Metamorphosen im Rosengarten

29.4.2014, 09:21 Uhr
Blühende Fantasie: "Freiheit"-Autorin Gisela Lipsky.

© Winckler Blühende Fantasie: "Freiheit"-Autorin Gisela Lipsky.

Schönheit vor mir, Schönheit hinter mir.“ Valerie murmelte es im Gehen wie ein Gebet vor sich hin, einen Rosenkranz. „Schönheit zu meiner Linken . . .“ Vor ihrem geistigen Auge ließ sie blühende Wildrosenhecken wachsen. Zart und schön und undurchdringlich. Wehrhaftigkeit musste nicht hässlich sein. Die Hecken boten mehr Schutz als Pfefferspray oder eine dicke Haut. Die konnte man sich nicht so einfach wachsen lassen, Hecken schon.

Valerie zwinkerte. Einen Moment lang war ihr fast schwindlig geworden, weil sich die beiden Bilder überlagert hatten. Die blühenden Dornröschenhecken und der frühlingshafte Rosengarten im Stadtpark. Die Stadtpark-Rosen hatten gerade erst ausgetrieben, sie waren noch weit von der Blüte entfernt. Valerie blieb stehen, bis sie wieder klar sah. Manchmal ging einfach die Fantasie mit ihr durch.

Neulich hatte sie sich den Oberbürgermeister als König von Fürth vorgestellt, mit Krone und Zepter. Kurz zuvor hatte sie die Queen im Fernsehen gesehen, und der ganze Pomp hatte ihr so gut gefallen, dass sie ernsthaft überlegt hatte, wie viele Steuer-Euro ihr so etwas wert wäre. Also, wenn es vor dem Rathaus Paraden mit Pferden gäbe, und der OB führe mit seiner Familie in einer Cinderella-Kutsche durch die Stadt, das dürfte schon zwanzig, dreißig Euro extra im Jahr kosten. Ob das für eine Krone und die Stallungen reichen würde? Und ob es mehrheitsfähig wäre? In Fürth!? Ein Blinzeln, und der OB fuhr wieder Fahrrad. Schade.

Valerie ließ die Rosen noch etwas höher wachsen. Das war einfach genial. Die blühenden Hecken schirmten sie ab vor allem, was sie bedrängte, ließen sie durchatmen und Abstand gewinnen.
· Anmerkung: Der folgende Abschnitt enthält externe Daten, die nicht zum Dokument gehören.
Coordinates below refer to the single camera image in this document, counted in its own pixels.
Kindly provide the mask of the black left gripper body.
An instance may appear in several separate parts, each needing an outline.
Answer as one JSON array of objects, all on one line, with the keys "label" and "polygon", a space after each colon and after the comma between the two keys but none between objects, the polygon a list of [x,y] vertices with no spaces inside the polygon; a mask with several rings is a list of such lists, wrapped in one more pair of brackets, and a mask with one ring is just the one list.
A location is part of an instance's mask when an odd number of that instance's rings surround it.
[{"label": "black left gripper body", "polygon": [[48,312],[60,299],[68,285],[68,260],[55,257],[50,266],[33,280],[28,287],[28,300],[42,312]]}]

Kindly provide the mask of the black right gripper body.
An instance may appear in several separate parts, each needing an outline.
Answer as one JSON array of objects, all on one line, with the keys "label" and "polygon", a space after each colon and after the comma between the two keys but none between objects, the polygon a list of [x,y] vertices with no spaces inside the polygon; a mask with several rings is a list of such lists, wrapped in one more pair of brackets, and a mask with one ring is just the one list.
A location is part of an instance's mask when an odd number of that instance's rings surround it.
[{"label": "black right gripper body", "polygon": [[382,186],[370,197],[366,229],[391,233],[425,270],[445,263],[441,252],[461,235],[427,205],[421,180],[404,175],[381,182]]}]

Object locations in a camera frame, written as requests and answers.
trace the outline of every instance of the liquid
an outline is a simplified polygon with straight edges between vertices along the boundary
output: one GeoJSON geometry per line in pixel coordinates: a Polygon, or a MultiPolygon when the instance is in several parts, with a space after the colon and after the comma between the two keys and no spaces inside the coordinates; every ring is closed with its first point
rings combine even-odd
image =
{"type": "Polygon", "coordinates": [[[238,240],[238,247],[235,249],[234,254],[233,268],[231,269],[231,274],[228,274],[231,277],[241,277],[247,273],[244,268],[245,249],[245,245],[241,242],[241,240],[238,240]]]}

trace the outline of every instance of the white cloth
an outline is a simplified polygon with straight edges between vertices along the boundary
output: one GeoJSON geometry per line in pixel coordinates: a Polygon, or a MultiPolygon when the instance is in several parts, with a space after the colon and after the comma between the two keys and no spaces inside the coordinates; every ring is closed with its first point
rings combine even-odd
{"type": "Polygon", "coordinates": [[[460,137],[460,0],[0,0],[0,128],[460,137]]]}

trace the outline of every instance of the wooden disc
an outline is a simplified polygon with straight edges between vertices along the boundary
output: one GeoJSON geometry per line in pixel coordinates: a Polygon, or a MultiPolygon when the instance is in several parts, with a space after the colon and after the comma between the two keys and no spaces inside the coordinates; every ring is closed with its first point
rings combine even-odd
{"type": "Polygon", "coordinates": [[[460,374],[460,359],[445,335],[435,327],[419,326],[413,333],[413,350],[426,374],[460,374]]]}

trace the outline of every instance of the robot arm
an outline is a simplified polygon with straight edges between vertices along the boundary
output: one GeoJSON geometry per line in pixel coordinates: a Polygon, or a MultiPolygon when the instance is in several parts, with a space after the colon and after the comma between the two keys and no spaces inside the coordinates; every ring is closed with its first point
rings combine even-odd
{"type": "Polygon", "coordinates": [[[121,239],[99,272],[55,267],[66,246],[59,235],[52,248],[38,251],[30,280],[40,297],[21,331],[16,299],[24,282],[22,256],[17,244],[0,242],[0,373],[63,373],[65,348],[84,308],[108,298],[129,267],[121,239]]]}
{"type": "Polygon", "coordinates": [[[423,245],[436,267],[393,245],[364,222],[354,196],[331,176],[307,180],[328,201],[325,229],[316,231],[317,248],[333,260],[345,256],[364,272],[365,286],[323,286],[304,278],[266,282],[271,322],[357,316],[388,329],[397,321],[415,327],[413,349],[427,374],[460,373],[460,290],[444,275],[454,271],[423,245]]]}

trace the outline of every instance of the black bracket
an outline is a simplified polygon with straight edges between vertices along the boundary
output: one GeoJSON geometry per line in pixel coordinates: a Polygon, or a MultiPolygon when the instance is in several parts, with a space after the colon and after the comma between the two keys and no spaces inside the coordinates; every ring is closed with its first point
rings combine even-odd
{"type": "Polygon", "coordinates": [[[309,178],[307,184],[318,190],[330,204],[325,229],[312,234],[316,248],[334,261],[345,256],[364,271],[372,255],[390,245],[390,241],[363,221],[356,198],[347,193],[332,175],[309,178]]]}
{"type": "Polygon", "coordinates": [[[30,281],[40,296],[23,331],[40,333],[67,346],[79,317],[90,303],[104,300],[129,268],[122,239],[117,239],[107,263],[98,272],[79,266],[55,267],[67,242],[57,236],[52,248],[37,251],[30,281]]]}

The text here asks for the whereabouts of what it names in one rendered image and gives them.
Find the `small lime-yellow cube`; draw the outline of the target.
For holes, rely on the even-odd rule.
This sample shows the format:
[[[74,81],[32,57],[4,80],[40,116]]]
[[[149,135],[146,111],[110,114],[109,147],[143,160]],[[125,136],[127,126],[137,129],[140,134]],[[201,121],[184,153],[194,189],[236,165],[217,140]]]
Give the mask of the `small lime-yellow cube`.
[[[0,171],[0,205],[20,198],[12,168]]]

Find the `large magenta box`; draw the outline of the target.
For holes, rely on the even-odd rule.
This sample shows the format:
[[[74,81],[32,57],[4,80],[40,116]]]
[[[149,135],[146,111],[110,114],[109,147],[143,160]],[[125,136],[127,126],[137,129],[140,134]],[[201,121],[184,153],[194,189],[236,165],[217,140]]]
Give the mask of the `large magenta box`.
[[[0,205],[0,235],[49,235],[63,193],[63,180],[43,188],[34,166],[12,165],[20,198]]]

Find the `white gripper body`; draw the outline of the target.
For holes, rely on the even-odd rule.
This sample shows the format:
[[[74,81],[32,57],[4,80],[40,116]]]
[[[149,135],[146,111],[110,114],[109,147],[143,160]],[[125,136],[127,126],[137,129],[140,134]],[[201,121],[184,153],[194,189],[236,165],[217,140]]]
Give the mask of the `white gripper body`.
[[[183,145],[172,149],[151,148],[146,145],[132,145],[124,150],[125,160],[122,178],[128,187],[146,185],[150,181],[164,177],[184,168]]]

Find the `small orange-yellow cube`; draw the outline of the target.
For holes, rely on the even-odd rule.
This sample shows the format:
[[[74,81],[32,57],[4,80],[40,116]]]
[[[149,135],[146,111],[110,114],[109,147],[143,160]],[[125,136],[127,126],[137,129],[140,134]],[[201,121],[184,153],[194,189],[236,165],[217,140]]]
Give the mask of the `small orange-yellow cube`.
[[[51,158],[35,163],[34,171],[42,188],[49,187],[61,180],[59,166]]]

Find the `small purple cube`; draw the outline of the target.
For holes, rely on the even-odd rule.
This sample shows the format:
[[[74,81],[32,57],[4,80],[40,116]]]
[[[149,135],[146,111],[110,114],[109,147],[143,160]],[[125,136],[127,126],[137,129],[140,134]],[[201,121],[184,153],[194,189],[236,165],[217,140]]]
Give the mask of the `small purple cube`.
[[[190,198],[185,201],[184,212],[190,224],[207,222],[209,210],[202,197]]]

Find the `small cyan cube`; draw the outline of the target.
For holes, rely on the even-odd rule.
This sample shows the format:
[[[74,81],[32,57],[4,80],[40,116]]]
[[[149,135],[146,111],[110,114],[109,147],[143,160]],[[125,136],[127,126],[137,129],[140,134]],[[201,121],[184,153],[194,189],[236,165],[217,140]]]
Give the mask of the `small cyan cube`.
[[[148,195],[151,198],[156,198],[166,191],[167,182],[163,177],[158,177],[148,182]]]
Es war ja nichts wirklich Schlimmes passiert, Gott sei Dank. Nur, dass sie einen Strick um den Hals hatte, einen ums Handgelenk und zwei weitere Stricke um ihre Knöchel. An einem zog ihr Chef, am anderen ihre Familie, am dritten zwei Freunde, die miteinander im Clinch lagen, am vierten ein ausgebrannter Kollege. Es hätte Valerie nichts ausgemacht, jedem von ihnen ein Stück entgegenzukommen, auch wenn ihr Herz sie in eine ganz andere Richtung zog. Aber das war schon rein physisch unmöglich, und psychisch schaffte sie es auch nicht. Alle zogen nur sanft, das musste sie ihnen lassen, aber sie zogen in verschiedene Richtungen. Wie sollte sie da auch nur einen festen Standpunkt bewahren?

In ihrer Not hatte Valerie sich an einen alten Indianer-Trick erinnert und einen Dolch aus dem Gürtel gezogen. Gut, dass es doch keine Monarchie in Fürth gab, womöglich hätte König Thomas Dolche verboten und sie dafür in den Rathaus-Kerker werfen lassen! Sie hatte die Stricke einen nach dem andern durchschnitten und sich mit einem Navajo-Gebet Schutz vor den möglichen Konsequenzen erbeten: „Schönheit vor mir, Schönheit hinter mir . . .“ Womöglich stellten sich die Navajo dabei blühende Kakteen vor, Heckenrosen gab es bei denen wahrscheinlich gar nicht. Egal, der Zauber wirkte.

Aber litten nicht alle unter den Nachstellungen des Alltags? Valerie wurde von Mitleid überschwemmt. Sie sollte um Schutz für alle bitten, statt sich einzumauern, zumindest für ihre Familie und Freunde. Weg mit den Rosen! Die Gemeinschaft bot Schutz und Wärme, so wie Schafe Schutz in der Herde fanden. Wollig und warm und zufrieden mit der Nähe der anderen und einem saftigen Büschel Gras zwischen den Zähnen. So sah sie die Herde vor sich, malerisch hingetupft zwischen den Rosenbeeten.

Ein Bild des Friedens. Aber zu Ostern hatte Lamm auf dem Speiseplan gestanden, die Herde hatte es nicht verhindern können. Und dann das dicke, immer etwas fettige Fell. Und dieser eingebildete Leithammel! Ganz zu schweigen vom Hirtenhund, der einen in die Haxen zwickte, wenn man nicht schnell genug spurte. Nein, die Herde hatte ausgedient.

Dann lieber ein einsamer Wolf. Aber als Einzelkämpfer wurde man doch auch nicht glücklich. Und Valerie wollte sich nicht mit Zähnen und Klauen verteidigen müssen, wollte weder Jäger noch Gejagter sein.

Je länger sie darüber nachdachte, desto verlockender erschien ihr das Menschsein. Das Leben als Schaf mochte in mancher Hinsicht einfacher sein. Doch das Menschsein bot einfach mehr Optionen. Auch Menschen trugen Fesseln. Aber es lag in ihrer Macht, sich zu wehren. Mit einem imaginären Dolch zum Beispiel. Oder mit den Blüten, die die Fantasie trieb.